Sunday, December 20, 2015

Boost.Compute v0.5 Released

I'm happy to announce the v0.5 release of Boost.Compute!

Boost.Compute is a header-only C++ library for GPGPU and parallel-computing based on OpenCL. It is available on GitHub and instructions for getting started can be found in the documentation.

Since v0.4 (released last December), over 150 commits have been made by 18 different authors. During the past year there have been many improvements to the Boost.Compute algorithms and core library as well as a various bug fixes.

I'd like to thank all of the developers, reviewers, and users for their contributions to the library.

Sunday, December 14, 2014

Boost.Compute v0.4 Released

I'm proud to announce the release of Boost.Compute version 0.4!

Boost.Compute is a header-only C++ library for GPGPU and parallel-computing based on OpenCL. It is available on GitHub and instructions for getting started can be found in the documentation.

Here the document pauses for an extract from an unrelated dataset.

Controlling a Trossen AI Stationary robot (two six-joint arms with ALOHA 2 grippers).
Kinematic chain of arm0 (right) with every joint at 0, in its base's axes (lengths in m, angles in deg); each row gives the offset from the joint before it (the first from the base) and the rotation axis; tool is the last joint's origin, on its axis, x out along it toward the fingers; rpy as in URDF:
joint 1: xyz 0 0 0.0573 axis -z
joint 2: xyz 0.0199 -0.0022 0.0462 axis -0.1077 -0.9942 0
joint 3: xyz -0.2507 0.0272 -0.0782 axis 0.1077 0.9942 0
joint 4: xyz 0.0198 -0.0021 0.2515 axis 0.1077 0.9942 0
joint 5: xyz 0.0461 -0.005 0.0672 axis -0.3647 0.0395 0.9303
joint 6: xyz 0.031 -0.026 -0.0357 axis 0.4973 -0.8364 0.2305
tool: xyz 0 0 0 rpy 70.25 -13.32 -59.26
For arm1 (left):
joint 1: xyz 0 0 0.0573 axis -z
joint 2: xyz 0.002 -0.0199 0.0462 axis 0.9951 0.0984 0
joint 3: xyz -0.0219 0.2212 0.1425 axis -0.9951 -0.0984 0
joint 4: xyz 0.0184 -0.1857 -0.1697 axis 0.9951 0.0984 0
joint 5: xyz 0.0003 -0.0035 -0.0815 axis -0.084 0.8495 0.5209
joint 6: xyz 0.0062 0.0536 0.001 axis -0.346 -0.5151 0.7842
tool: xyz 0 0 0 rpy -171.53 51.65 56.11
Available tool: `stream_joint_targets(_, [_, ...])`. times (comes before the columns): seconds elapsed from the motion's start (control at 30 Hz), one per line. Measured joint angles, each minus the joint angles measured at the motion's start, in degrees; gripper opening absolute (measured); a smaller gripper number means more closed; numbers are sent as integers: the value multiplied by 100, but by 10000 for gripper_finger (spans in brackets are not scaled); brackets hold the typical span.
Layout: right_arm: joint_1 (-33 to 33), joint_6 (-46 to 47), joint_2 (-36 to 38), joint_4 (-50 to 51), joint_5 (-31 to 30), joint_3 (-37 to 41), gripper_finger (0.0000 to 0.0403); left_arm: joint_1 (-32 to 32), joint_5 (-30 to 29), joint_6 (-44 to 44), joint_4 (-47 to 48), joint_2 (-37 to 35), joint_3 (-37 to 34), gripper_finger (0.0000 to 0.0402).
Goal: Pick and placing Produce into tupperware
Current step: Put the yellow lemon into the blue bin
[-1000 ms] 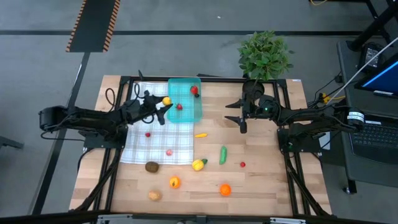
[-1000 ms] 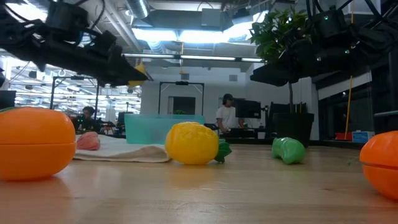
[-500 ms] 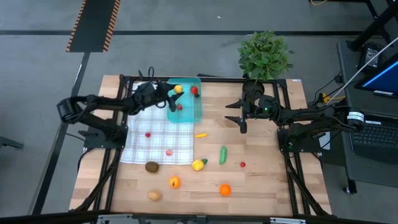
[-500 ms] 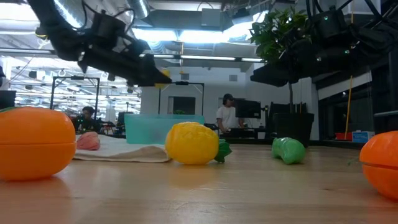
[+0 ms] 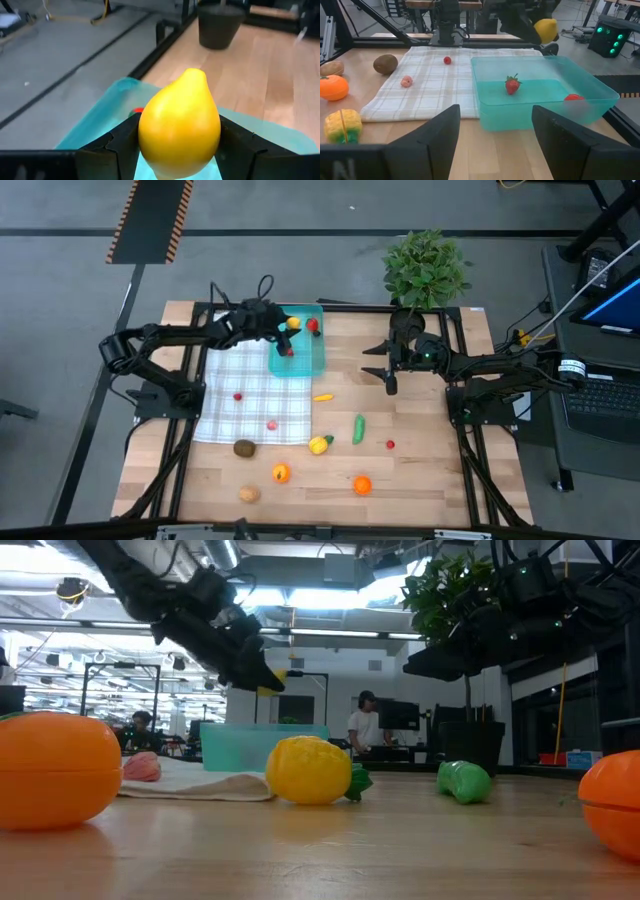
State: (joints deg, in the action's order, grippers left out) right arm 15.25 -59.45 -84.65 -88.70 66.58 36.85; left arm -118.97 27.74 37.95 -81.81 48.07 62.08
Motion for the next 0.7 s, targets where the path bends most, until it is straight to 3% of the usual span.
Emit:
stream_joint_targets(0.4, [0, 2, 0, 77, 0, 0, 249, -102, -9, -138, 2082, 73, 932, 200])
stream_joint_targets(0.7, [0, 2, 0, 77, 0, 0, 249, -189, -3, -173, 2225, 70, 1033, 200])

Since v0.3 (released in July), over 100 commits have been made by thirteen different authors. Many improvements have been made including updated algorithms, new example applications, and numerous bug fixes.

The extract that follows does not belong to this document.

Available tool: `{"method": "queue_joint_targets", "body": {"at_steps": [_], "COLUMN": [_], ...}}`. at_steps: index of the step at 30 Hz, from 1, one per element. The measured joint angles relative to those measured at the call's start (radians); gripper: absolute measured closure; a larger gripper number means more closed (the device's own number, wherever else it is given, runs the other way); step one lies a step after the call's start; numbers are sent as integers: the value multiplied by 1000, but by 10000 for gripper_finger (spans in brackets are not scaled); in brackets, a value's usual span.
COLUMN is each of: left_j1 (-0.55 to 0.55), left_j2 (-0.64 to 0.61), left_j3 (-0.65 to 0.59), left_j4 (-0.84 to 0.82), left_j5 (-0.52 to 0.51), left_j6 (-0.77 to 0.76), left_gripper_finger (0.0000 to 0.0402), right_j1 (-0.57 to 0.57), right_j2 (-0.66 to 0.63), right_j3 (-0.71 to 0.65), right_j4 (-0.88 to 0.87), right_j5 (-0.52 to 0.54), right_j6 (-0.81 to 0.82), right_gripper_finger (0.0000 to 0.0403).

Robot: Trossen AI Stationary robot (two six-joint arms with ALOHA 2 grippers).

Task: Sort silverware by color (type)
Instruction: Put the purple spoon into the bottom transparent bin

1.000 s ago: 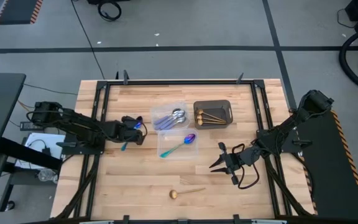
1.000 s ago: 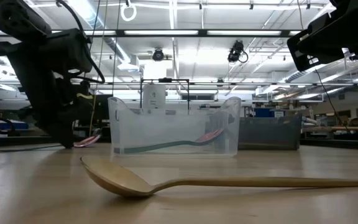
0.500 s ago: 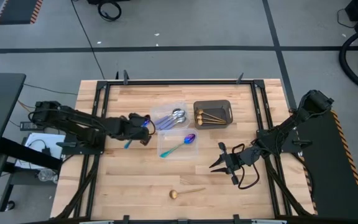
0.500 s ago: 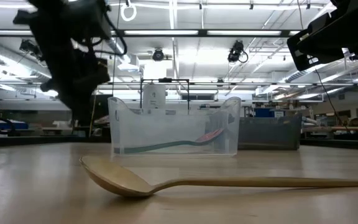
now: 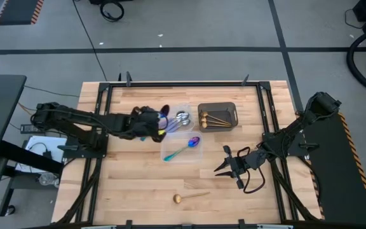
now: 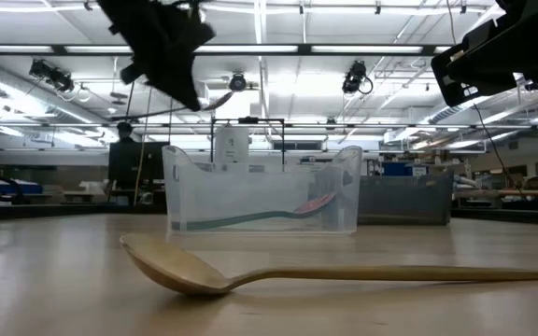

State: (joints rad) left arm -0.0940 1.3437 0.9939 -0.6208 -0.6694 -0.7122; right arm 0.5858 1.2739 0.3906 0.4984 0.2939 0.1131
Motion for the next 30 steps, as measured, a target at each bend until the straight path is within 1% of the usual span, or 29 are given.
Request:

I'm also happy to announce that the formal Boost peer-review for Boost.Compute is scheduled to begin on Monday (12/15). Thanks to Antony Polukhin for volunteering to be the review manager.

As always, we look forward to hearing user feedback. If you find any bugs or issues, please report them to the issue tracker. Any questions or comments about Boost.Compute can be posted on the mailing list.


Friday, October 31, 2014

Ubuntu PPA for Boost.Compute

Boost.Compute now has an Ubuntu package and is available through a PPA.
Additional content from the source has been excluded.